In c++ auto mean that. (local lifetime)

On Thursday, 21 June 2012 at 08:12:58 UTC, Jonathan M Davis wrote:
On Thursday, June 21, 2012 08:04:35 Christophe Travert wrote:
"Lars T. Kyllingstad" , dans le message (digitalmars.D:170370), a

>>> auto name = initializer;
>>> const name = initializer;
>>> immutable name = initializer;
>>> shared name = initializer;
>>> enum name = initializer;
>> >> After the first aren't these all just short hand for "const
>> auto name = init" etc with the given keyword?
> > No. Many don't realise this, but "auto" doesn't actually > stand
> for "automatic type inference". It is a storage class, like
> static, extern, etc., and it means that the variable stops
> existing at the end of the scope. It is, however, the default
> storage class, which is why it is useful when all you want is
> type inference. Even C has auto.

auto is called a storage class, but where did you read that auto would
make the variable stop existing at the end of the scope ?

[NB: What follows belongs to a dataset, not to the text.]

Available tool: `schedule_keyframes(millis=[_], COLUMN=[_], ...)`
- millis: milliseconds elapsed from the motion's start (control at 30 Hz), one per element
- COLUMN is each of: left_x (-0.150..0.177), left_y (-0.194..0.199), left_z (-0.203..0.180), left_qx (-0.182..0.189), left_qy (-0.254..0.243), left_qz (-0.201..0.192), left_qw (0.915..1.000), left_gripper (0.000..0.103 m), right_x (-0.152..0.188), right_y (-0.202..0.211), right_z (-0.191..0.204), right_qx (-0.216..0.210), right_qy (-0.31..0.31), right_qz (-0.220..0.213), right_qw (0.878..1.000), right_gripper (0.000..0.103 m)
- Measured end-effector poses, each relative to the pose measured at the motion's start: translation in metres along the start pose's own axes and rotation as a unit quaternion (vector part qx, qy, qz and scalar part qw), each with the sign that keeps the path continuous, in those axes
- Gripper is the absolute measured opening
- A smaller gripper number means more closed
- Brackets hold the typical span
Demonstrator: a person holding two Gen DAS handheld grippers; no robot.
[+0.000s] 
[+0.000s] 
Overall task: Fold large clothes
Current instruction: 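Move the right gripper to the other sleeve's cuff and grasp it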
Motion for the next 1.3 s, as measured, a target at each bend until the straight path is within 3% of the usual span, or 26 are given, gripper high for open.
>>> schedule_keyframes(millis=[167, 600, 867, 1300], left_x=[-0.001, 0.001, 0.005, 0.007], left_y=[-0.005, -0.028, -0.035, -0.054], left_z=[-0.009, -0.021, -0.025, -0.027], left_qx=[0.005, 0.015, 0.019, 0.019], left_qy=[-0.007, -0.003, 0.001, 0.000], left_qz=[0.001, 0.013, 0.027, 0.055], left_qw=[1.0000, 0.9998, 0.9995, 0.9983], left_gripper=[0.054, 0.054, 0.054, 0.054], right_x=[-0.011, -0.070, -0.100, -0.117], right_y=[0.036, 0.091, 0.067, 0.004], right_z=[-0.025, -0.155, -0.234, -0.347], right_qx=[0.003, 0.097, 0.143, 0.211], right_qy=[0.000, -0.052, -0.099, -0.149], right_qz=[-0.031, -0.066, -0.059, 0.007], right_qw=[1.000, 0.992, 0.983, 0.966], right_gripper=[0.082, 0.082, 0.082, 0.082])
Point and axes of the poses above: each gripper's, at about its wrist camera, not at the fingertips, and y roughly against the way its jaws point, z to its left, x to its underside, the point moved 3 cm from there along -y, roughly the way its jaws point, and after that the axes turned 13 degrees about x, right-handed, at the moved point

Yeah. I'm pretty darn sure that he's wrong on that. All auto is type inference. auto has no effect on the lifetime of a variable. _All_ variables cease to exist when they exit scope. And reference and pointer types continue to exist on the heap (it's just that the pointer or reference is gone) without being destroyed or freed or whatnot. So, I don't know where Lars got the idea that auto was anything other than type inference. Sure, it might be termed a storage class, but that term seems to be pretty much meaningless in D.